Satish Shah's genius use of ‘death’: Iconic role as D'Mello and his body in Jaane Bhi Do Yaaro
Satish Shah dies at 74, leaves a long legacy behind, but his most absurdly brilliant performance might just be as a mostly dead man in a 1983 cult classic
Actor Satish Shah, who died at 74 on October 25, leaves behind a filmography studded with roles that make him an icon for multiple generations, with his Sarabhai vs Sarabhai TV act bringing his appeal up to Gen Z — if not through the show as such, then certainly through the Insta memes that live on.
But his most absurdly brilliant performance might be as a mostly dead man in a 1983 cult classic movie, Jaane Bhi Do Yaaro, that had a cast of geniuses any director would want for any film even today.
Also read | Satish Shah’s health struggles before death: ‘Underwent kidney transplant’
Playing Municipal Commissioner D’Mello in the film directed by fellow Gujarati Kundan Shah — who passed away in 2017 amid talks of a sequel — Satish Shah was one among stars such as Naseeruddin Shah, Ravi Baswani, Om Puri and Pankaj Kapur in that film.
Playing dead, with expressions!
Satish Shah's character dies an untimely death early in the Jaane Bhi Do Yaaro narrative, but D’Mello’s dead body becomes the central, albeit inanimate, pivot around which the film's spiraling chaos revolves, including the final Mahabharat stage play.
The body wasn't really that inanimate, though.
In one of the film’s most hysterical and referenced scenes, corrupt builder Ahuja (Om Puri), deeply inebriated and loudly Punjabi, finds a coffin containing D'Mello's body (Satish Shah) and mistakenly believes it to be a car with a driver needing help to fix a puncture.
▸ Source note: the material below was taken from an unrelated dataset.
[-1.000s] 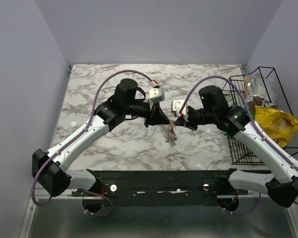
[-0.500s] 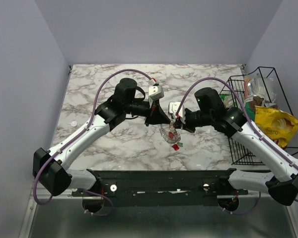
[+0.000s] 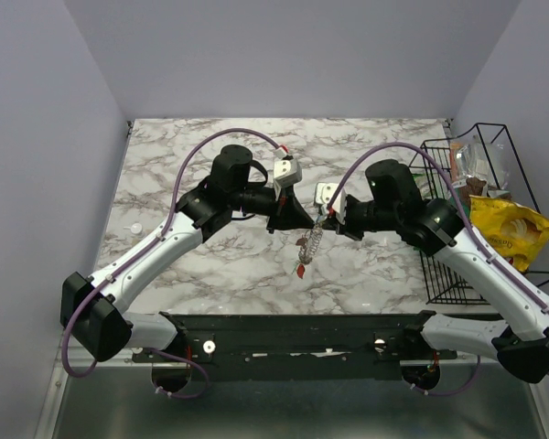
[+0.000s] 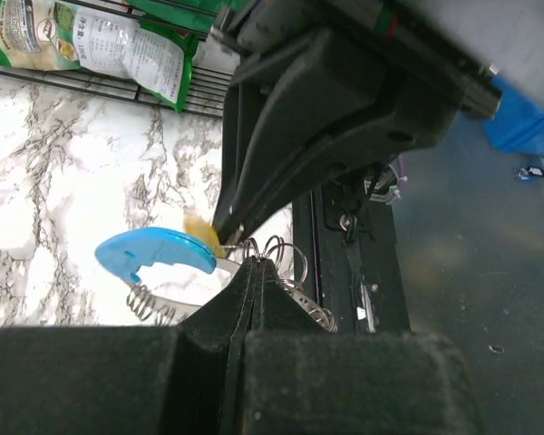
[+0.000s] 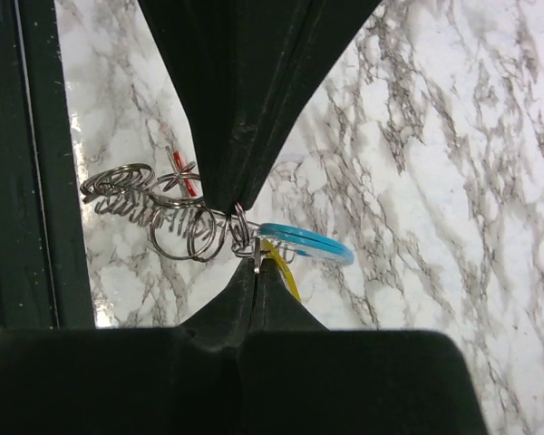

He first yells at the “driver” to start the car. Then he brings a tyre to help change but “it's too big”, and finally decides to towline it.
The body is still, carrying a saintly expression, the perfect cinematic counterpoint to Ahuja's slur and stumble.
Watch a part of that scene below:
Art of the undead
But the expressions come, go, change in between — no matter that D'Mello is dead.
The “dead body” goes from wide-eyed shock to passive resignation and, later, to a kind of surprised confusion — depending on the indignity being inflicted upon it/him.
To many studying cinema in a linear sense alone, this would be a “continuity error”. But it was a deliberate, improvised choice that added layers to the JBDY absurdity.
Satish Shah was asked about it in one of his interviews. He revealed that the shifting expressions of D'Mello's corpse were largely part of how the film was made — a chaotic, improvised set of sequences. He said he understood D'Mello's body as another character.
Director Kundan Shah and the actors liked the idea that the body should reflect the escalating absurdity.
The subtle changes included eyes flickering open wider and wider; or a slight shift in the jaw, all part of the commentary on the corruption unfolding around.
How the ‘body’ is a gaze
Enhancing the film's very theme, the body and its many expressions were a visual cue to the audience. That this guy D’Mello, even in death, was with them witnessing the sheer lunacy of the real world he once lorded over as a corrupt government employee.
The final expression, of shock as a dead D’Mello is forced to play 'Draupadi' in the Mahabharat climax, takes the theme to its crescendo. A ‘dead’ character provides a silent but deepest critique of whatever's going on in the world.
The body is the macabre gaze that moves from one one corrupt person's possession to the next, eventually becoming a prop right at the centre of it all, when everything dissolves into heights of absurdity.